# [YOUR INSTRUCTIONS]
Could you transcribe each record below exactly as written, setting the pictures aside?

# [SOURCE INFORMATION]

_ _ _ _

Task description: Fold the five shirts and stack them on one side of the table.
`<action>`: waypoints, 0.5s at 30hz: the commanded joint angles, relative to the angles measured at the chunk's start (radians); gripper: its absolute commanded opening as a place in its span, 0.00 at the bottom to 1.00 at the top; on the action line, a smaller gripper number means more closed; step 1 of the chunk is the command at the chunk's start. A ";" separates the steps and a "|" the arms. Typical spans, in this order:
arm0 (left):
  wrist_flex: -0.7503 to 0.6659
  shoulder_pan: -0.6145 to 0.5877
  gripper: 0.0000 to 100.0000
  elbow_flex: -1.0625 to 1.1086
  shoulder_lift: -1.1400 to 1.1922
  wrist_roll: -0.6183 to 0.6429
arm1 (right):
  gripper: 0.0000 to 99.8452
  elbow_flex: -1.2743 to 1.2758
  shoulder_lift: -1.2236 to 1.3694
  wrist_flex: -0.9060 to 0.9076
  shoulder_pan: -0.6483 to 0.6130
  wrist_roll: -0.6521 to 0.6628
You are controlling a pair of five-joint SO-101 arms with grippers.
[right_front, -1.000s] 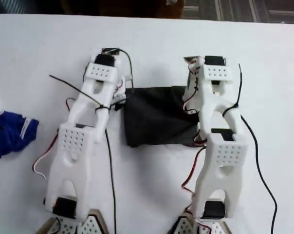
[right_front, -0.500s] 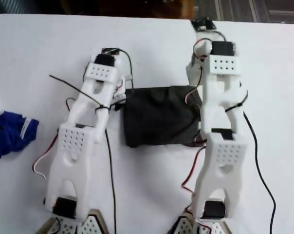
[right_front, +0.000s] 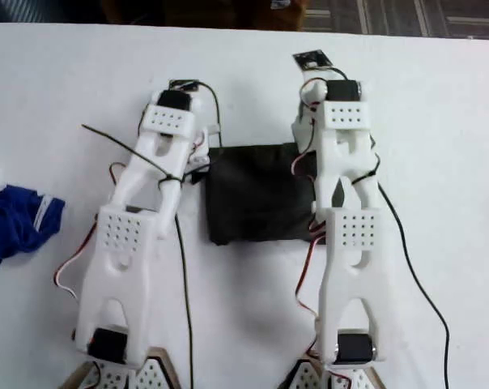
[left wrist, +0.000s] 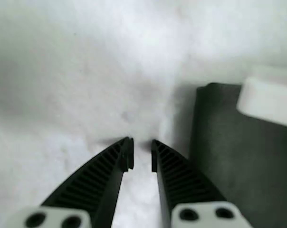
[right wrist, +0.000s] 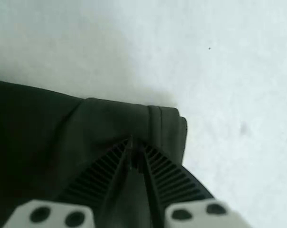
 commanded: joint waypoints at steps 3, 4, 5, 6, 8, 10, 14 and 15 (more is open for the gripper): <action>-0.014 0.005 0.09 -0.002 0.008 0.002 | 0.02 -0.055 -0.008 0.030 0.068 0.005; -0.014 0.005 0.09 -0.002 0.008 0.002 | 0.02 -0.054 -0.007 0.031 0.076 0.005; -0.014 0.005 0.09 -0.002 0.008 0.002 | 0.02 -0.054 -0.005 0.036 0.085 0.005; -0.012 0.005 0.09 -0.002 0.008 0.002 | 0.02 -0.051 -0.007 0.036 0.090 0.005; -0.012 0.005 0.09 -0.002 0.008 0.002 | 0.02 -0.055 -0.010 0.036 0.097 0.005; -0.012 0.005 0.09 -0.002 0.008 0.002 | 0.02 -0.057 -0.012 0.041 0.096 0.005; -0.012 0.005 0.09 -0.002 0.008 0.002 | 0.02 -0.057 -0.051 0.042 0.067 0.005; -0.012 0.005 0.09 -0.002 0.008 0.002 | 0.02 -0.057 -0.073 0.042 0.054 0.005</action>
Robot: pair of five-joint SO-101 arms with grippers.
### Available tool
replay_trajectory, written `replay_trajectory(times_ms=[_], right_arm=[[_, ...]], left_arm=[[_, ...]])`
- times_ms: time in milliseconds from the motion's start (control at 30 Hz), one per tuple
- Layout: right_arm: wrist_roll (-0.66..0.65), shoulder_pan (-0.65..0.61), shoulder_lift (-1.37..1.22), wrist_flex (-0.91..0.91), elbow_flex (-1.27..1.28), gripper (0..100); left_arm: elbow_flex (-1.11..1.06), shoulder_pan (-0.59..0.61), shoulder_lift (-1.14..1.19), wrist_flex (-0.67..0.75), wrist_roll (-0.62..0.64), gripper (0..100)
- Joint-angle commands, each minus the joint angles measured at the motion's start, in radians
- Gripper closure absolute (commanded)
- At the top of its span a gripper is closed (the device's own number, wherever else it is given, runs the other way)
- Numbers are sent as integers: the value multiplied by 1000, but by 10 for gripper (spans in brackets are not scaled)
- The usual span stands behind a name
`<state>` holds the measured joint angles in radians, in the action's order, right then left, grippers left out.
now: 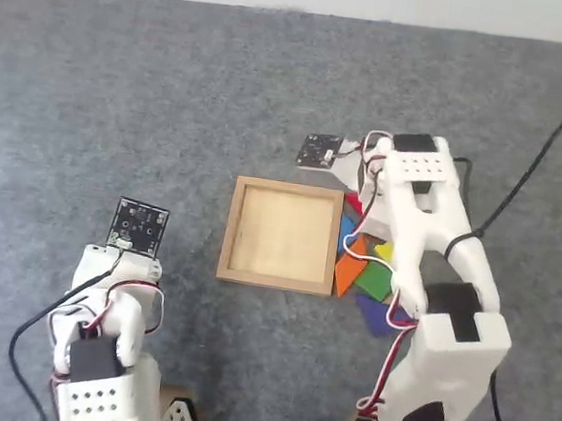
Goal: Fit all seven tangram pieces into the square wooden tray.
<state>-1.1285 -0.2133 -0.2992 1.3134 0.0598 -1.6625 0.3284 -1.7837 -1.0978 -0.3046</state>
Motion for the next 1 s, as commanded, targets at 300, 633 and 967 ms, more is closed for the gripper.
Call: replay_trajectory(times_ms=[300,633,967], right_arm=[[-160,48,-101,-90,-54,658],[-196,68,-188,-156,-55,659],[-253,91,-189,-143,-71,660]], left_arm=[[7,-6,-11,32,-15,937],[1,-6,-11,34,-15,937],[1,-6,-11,34,-15,937]])
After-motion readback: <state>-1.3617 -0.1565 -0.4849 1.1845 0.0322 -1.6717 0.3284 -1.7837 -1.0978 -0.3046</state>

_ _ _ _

# [PROBLEM SOLUTION]
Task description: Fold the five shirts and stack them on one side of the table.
`<action>`: waypoints, 0.5s at 30hz: the commanded joint angles, relative to the angles measured at the chunk's start (radians); gripper: its absolute commanded opening as a place in its span, 0.00 at the bottom to 1.00 at the top; on the action line, a smaller gripper number means more closed; step 1 of the chunk is the command at the chunk's start. A ";" separates the steps and a "|" the arms. Typical spans, in this order:
arm0 (left):
  wrist_flex: -0.7503 to 0.6659
  shoulder_pan: -0.6145 to 0.5877
  gripper: 0.0000 to 100.0000
  elbow_flex: -1.0625 to 1.1086
  shoulder_lift: -1.1400 to 1.1922
  wrist_roll: -0.6183 to 0.6429
arm1 (right):
  gripper: 0.0000 to 99.8452
  elbow_flex: -1.2743 to 1.2758
  shoulder_lift: -1.2236 to 1.3694
  wrist_flex: -0.9060 to 0.9076
  shoulder_pan: -0.6483 to 0.6130
  wrist_roll: -0.6521 to 0.6628
You are controlling a pair of five-joint SO-101 arms with grippers.
[right_front, -1.000s] 
[right_front, -0.500s] 
[right_front, +0.000s] 
[left wrist, +0.000s] 
[right wrist, +0.000s] 
 commanded: joint waypoints at steps 3, 4, 5, 6, 8, 10, 14 and 15 (more is open for the gripper): <action>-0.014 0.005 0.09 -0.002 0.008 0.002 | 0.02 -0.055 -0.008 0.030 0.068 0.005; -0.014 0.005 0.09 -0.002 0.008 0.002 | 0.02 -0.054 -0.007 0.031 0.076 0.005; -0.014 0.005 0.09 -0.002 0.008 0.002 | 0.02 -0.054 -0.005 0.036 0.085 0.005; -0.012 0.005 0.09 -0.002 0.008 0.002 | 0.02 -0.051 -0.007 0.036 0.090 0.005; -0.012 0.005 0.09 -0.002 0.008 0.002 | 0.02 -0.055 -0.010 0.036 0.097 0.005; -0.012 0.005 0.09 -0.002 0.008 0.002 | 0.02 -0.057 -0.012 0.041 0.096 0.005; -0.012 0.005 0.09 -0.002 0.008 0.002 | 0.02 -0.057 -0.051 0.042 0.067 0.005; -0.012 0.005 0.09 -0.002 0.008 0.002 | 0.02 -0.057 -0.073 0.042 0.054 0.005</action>
Robot: pair of five-joint SO-101 arms with grippers.
### Available tool
replay_trajectory, written `replay_trajectory(times_ms=[_], right_arm=[[_, ...]], left_arm=[[_, ...]])`
- times_ms: time in milliseconds from the motion's start (control at 30 Hz), one per tuple
- Layout: right_arm: wrist_roll (-0.66..0.65), shoulder_pan (-0.65..0.61), shoulder_lift (-1.37..1.22), wrist_flex (-0.91..0.91), elbow_flex (-1.27..1.28), gripper (0..100); left_arm: elbow_flex (-1.11..1.06), shoulder_pan (-0.59..0.61), shoulder_lift (-1.14..1.19), wrist_flex (-0.67..0.75), wrist_roll (-0.62..0.64), gripper (0..100)
- Joint-angle commands, each minus the joint angles measured at the motion's start, in radians
- Gripper closure absolute (commanded)
- At the top of its span a gripper is closed (the device's own number, wherever else it is given, runs the other way)
- Numbers are sent as integers: the value multiplied by 1000, but by 10 for gripper (spans in brackets are not scaled)
- The usual span stands behind a name
`<state>` holds the measured joint angles in radians, in the action's order, right then left, grippers left out.
now: 
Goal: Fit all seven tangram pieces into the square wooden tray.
<state>-1.1285 -0.2133 -0.2992 1.3134 0.0598 -1.6625 0.3284 -1.7837 -1.0978 -0.3046</state>
Motion for the next 1 s, as commanded, targets at 300, 633 and 967 ms, more is closed for the gripper.
Call: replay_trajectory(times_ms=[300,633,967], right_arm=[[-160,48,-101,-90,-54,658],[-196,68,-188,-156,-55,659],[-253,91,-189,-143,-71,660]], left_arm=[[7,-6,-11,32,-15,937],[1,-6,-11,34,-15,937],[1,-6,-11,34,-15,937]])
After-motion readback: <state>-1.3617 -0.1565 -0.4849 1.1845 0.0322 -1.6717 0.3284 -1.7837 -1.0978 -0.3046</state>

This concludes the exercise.